Costs and Possible Income Sources

PDA Briefing Memo #28
Carl Conetta
25 April 2003





The bill for relief and reconstruction: $50 billion

Repairing the residual damage to and accumulated disrepair of key infrastructure, industry, and services that resulted from 12-years of sanctions and the 1990-1991 Gulf war would probably cost $30- 35 billion. The recent war has probably added between $15 billion and $20 billion to the bill. In addition, it has created a humanitarian crisis; managing it may require another $3 billion over the next 18-24 months. Thus, $18-23 billion should be sufficient to return Iraq to the status quo of 2002. Going further: a total investment of $50 billion should be sufficient to return Iraq to a semblance of its condition circa 1989. (This estimate assumes some overlap between the repair costs of sanctions and the two Gulf Wars.) As explored below, there are a variety of possible sources for these funds. Nonetheless, new outside assistance on the order of $16.5 billion to $20.5 billion probably will be needed over the next six years.

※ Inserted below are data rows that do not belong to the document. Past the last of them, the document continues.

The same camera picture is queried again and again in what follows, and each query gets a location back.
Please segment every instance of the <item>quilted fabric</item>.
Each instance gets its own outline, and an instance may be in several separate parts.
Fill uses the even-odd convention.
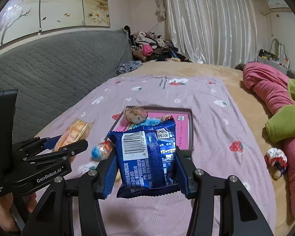
[[[13,142],[34,137],[132,60],[123,30],[41,38],[0,55],[0,90],[18,89]]]

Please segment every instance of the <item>metal screw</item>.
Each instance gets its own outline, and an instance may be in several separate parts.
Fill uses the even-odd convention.
[[[88,172],[89,176],[95,176],[97,174],[97,171],[96,170],[90,170]]]
[[[232,181],[233,183],[236,183],[238,181],[237,176],[230,176],[229,180]]]
[[[194,173],[196,173],[198,176],[202,176],[205,172],[202,169],[196,169]]]
[[[62,181],[62,176],[58,176],[55,178],[56,183],[60,183]]]

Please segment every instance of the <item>beige bedspread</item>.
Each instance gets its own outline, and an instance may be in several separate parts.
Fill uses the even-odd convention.
[[[168,76],[217,76],[221,77],[246,119],[263,154],[272,147],[265,131],[265,122],[271,115],[266,106],[252,92],[248,91],[242,81],[242,72],[232,68],[183,62],[148,62],[139,69],[126,74],[134,75],[168,75]],[[295,224],[290,212],[288,179],[272,180],[276,205],[277,222],[275,236],[286,236]]]

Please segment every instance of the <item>headboard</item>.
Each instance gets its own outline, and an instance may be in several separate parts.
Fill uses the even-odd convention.
[[[128,35],[90,30],[28,42],[0,55],[0,90],[18,89],[13,142],[30,139],[132,60]]]

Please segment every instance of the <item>green blanket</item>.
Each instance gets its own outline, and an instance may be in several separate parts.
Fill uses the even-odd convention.
[[[288,92],[295,101],[295,79],[289,81]],[[266,122],[265,128],[272,143],[295,137],[295,105],[283,106]]]

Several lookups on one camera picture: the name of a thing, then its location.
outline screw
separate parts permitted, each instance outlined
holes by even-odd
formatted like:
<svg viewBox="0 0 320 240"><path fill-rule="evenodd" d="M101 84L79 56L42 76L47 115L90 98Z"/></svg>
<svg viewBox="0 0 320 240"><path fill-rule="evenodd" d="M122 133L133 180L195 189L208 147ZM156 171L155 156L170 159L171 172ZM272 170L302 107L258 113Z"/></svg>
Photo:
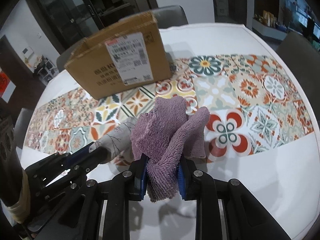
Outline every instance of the screw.
<svg viewBox="0 0 320 240"><path fill-rule="evenodd" d="M231 185L233 185L233 186L238 186L238 185L240 185L240 181L237 180L237 179L232 179L232 180L230 181L230 183L231 183Z"/></svg>
<svg viewBox="0 0 320 240"><path fill-rule="evenodd" d="M125 178L130 177L131 175L132 175L132 172L131 172L131 171L124 171L124 172L122 173L122 176L124 176Z"/></svg>
<svg viewBox="0 0 320 240"><path fill-rule="evenodd" d="M193 175L195 175L196 177L201 177L203 175L202 171L196 170L193 172Z"/></svg>
<svg viewBox="0 0 320 240"><path fill-rule="evenodd" d="M92 187L94 184L96 184L96 181L95 181L94 179L89 179L89 180L87 180L87 182L86 182L86 185L87 185L88 187Z"/></svg>

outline white table
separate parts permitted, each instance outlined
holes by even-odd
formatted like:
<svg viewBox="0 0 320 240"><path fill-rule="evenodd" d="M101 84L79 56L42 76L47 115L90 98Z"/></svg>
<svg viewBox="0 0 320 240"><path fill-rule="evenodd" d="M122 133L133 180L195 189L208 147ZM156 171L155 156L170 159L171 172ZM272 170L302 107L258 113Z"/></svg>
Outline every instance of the white table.
<svg viewBox="0 0 320 240"><path fill-rule="evenodd" d="M228 181L238 178L292 239L303 239L320 211L320 131L308 99L296 78L271 47L244 25L193 24L160 30L160 33L165 50L172 58L230 53L255 54L272 56L283 66L306 105L314 132L267 152L228 158L199 168L208 170L216 179ZM37 107L78 86L63 71L48 84ZM26 168L47 156L24 147L21 164ZM109 163L99 165L88 174L88 178L98 182L109 180L123 171L121 169L123 168ZM194 239L196 204L181 200L179 194L172 200L155 204L146 196L141 203L131 203L130 208L141 219L141 225L137 226L138 217L130 215L131 239L150 239L150 236L153 239Z"/></svg>

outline tabletop
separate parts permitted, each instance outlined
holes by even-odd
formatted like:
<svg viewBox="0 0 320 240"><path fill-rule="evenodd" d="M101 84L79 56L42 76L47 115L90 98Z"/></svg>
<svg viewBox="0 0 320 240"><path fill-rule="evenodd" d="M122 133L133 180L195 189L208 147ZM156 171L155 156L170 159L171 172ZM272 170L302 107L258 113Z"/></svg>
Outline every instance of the tabletop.
<svg viewBox="0 0 320 240"><path fill-rule="evenodd" d="M193 24L160 30L175 68L169 80L93 99L63 71L42 94L28 127L23 168L75 152L128 116L148 112L156 97L183 96L187 114L210 111L207 158L197 167L216 179L238 178L292 239L319 215L319 127L301 86L281 58L243 25ZM303 58L297 59L303 64ZM128 168L120 155L88 174L98 182ZM195 203L130 203L132 239L192 239Z"/></svg>

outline cardboard box
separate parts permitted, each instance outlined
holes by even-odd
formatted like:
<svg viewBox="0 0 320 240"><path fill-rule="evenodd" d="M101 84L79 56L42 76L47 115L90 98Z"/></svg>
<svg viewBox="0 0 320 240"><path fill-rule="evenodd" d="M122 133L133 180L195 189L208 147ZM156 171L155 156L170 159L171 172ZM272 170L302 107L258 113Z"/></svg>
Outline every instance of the cardboard box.
<svg viewBox="0 0 320 240"><path fill-rule="evenodd" d="M65 69L95 99L172 76L151 12L85 38L71 53Z"/></svg>

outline tile pattern
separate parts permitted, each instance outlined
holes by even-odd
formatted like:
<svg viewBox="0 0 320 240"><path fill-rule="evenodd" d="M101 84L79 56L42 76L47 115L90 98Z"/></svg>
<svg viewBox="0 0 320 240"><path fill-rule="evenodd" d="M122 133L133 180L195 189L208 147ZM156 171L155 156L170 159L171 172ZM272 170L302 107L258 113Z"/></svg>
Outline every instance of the tile pattern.
<svg viewBox="0 0 320 240"><path fill-rule="evenodd" d="M182 96L186 113L210 111L204 129L207 162L244 157L313 132L304 102L273 58L258 55L198 55L170 63L171 79L93 99L78 88L38 108L25 146L48 154L76 152L129 116L153 108L156 97ZM112 163L130 165L130 153Z"/></svg>

During the first Gulf War allied air power systematically destroyed much of Iraq’s infrastructure and industry, including 92 percent of electric power generating capacity, 80 percent of oil refinery capacity, eight major dams, four of seven major water pumping stations, 31 municipal water and sewerage facilities, numerous water purification plants, and dozens of factories producing goods ranging from tires and electrical cable to medical supplies, fertilizer, textiles, aluminum, cement, and paint.1 Most airports were rendered useless. Hundreds of train locomotives and boxcars were destroyed as well as more than a hundred bridges and many miles of train track and roadway. Numerous warehouses and the goods they stored were also destroyed as were 9,000 thousand homes. The Arab Monetary Fund estimated total material losses at $190 billion (or approximately $250 billion today), although this figure seems a bit high. A 1991 UN study estimated that restoring just the key infrastructure sectors -- power, health, food, oil, water, and sanitation -- would require $22 billion (or approximately $29 billion in 2003 USD).2 This need actually increased during the 1990s, principally as a result of economic sanctions.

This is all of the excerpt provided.